I'm not sure how much it weighs in compared to the rest of the overhead
one has when speaking about code. One has to be really clear about
the Foo instance and the Foo class and perhaps the foo module anyway, 
for example..

> In other words, I was not proposing long boring discussions about
> the capitalization choice, but rather that you consider the
> possible need to discuss, by voice, aspects of your module's
> public interface that might differ only by capitalization.  And
> I suspect that, if one had first-hand experience of such needs,
> one would be perhaps less than charmed by "capitalization-only" 
> distinctions along such public interfaces.

I wasn't maintaining I was charmed by it; it's not like my modules export
this kind of thing commonly. I can't think of an instance; the Formulator
case I thought it happened in I actually did use a different name for
the instance as opposed to the class. But I'm pretty sure I must've
used this pattern at some point in fairly throwaway code.

In larger projects I tend to rely more and more on 
interfaces (Zope's model) as well as published standards. An interface
which exposes two method names with different capitalization I would
tend to consider broken, likewise a standard which did this. :)

Perhaps there was a mismatch in the scale in which we were thinking. I work on
both larger and smaller Python projects. For the smaller projects I tend
to be somewhat less worried about these matters than in the larger ones.
Of course if a small project grows larger I grow progressively more
worried and work on keeping things manageable.

Anyway, Python is not only a large scale programming language with
multinationally managed projects (though you'll find me use it as such
too), but also a quick scripting language. In the latter context I don't
think exposing some stuff differing by capitalization is a big deal. That
said, of course smaller projects often consist of only one or two
modules, so I'll just give up my argument now. :)

>> Though I'd be happy to rewrite it so either the instances or the
>> classes are named something else. :) I see in some code I wrote
>> where I thought I followed this pattern I actually called the instances
>> 'FooInstance' explicitly.
> 
> Oh good.  Then I don't see why you said in your previous post
> you'd MISS the feature -- as now you say that sometimes you
> choose more explicit distinctions anyway, and that you'd be
> happy to do that systematically.

Did I really say I'd miss that feature?

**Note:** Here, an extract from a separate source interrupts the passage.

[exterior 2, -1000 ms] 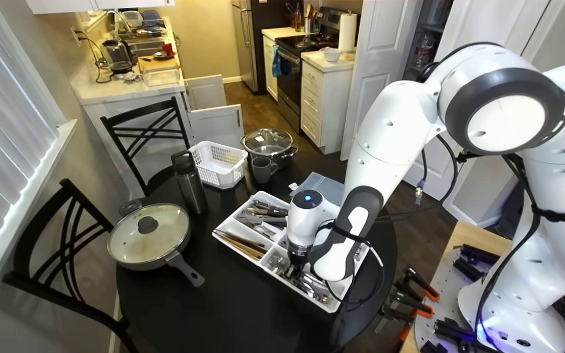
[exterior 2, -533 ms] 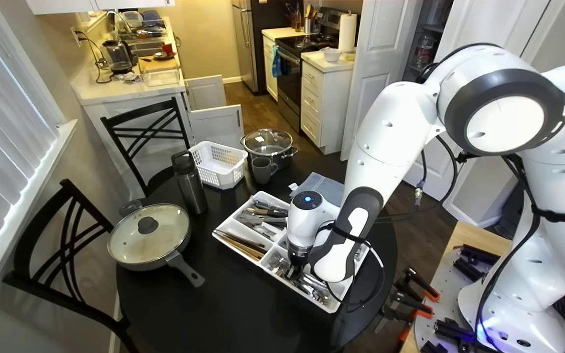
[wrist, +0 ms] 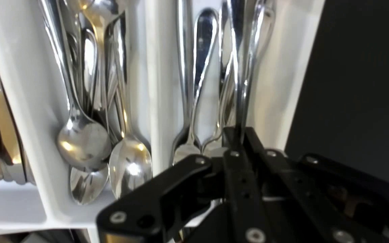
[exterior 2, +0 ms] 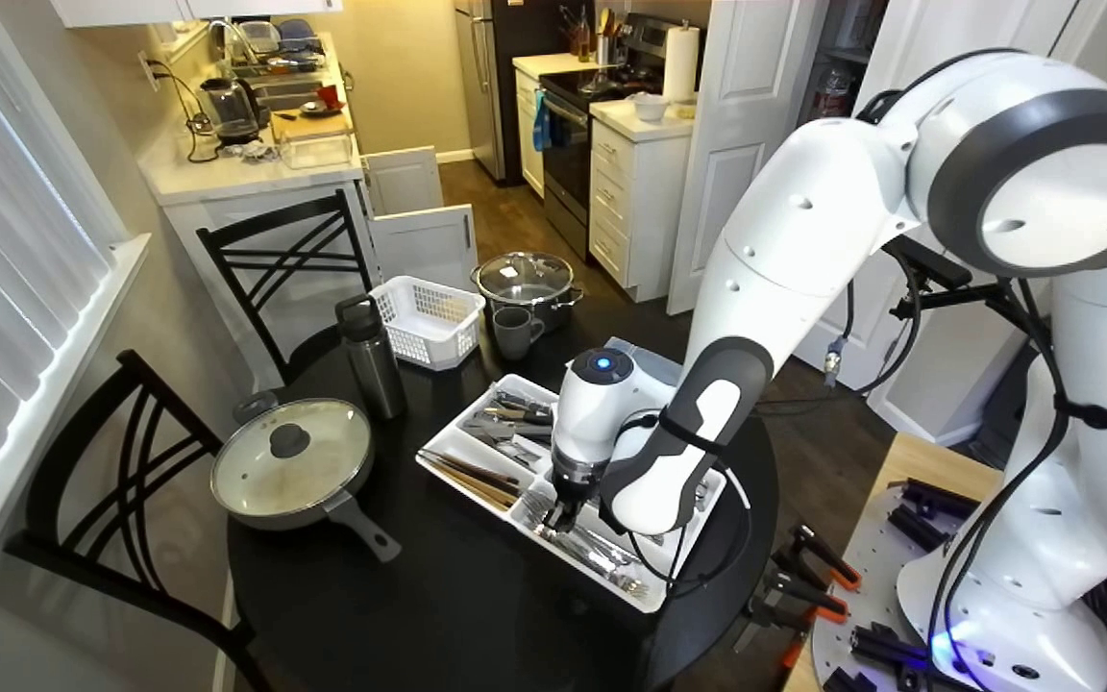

What I'd miss is the local scope
feature, but you already described a way to solve that issue by simply
not worrying about that scope. Things like this:

class Foo:
   ...

def something():
   foo = Foo()

def somethingElse(foo):
   ...

for very simple 'script' modules where everything happens in the top level
namespaces as well as for the interactive prompt I'd miss the feature more,
but I can avoid such scripts easily by just adding a main function and 
indenting (and I do such anyway as it's good practice for a number of
reasons). The hardest thing would be the interactive mode, where to play
around one might do stuff like:

>>> from module import Foo
>>> foo = Foo()

and you wouldn't be allowed to do so anymore, unless this is treated as a
kind of local scope and not as top level.

> Assuming you've actually changed your mind (a rare event on
> Usenet), then maybe my pessimism about this thread was undue.

I was perhaps unclear in expressing what I would miss. For the top level
it sounds fine to raise a SyntaxError if a user does this. Though of course
with sufficient trickery a user could still make modules misbehave. :)

Regards,

Martijn
-- 
History of the 20th Century: WW1, WW2, WW3?
No, WWW -- Could we be going in the right direction?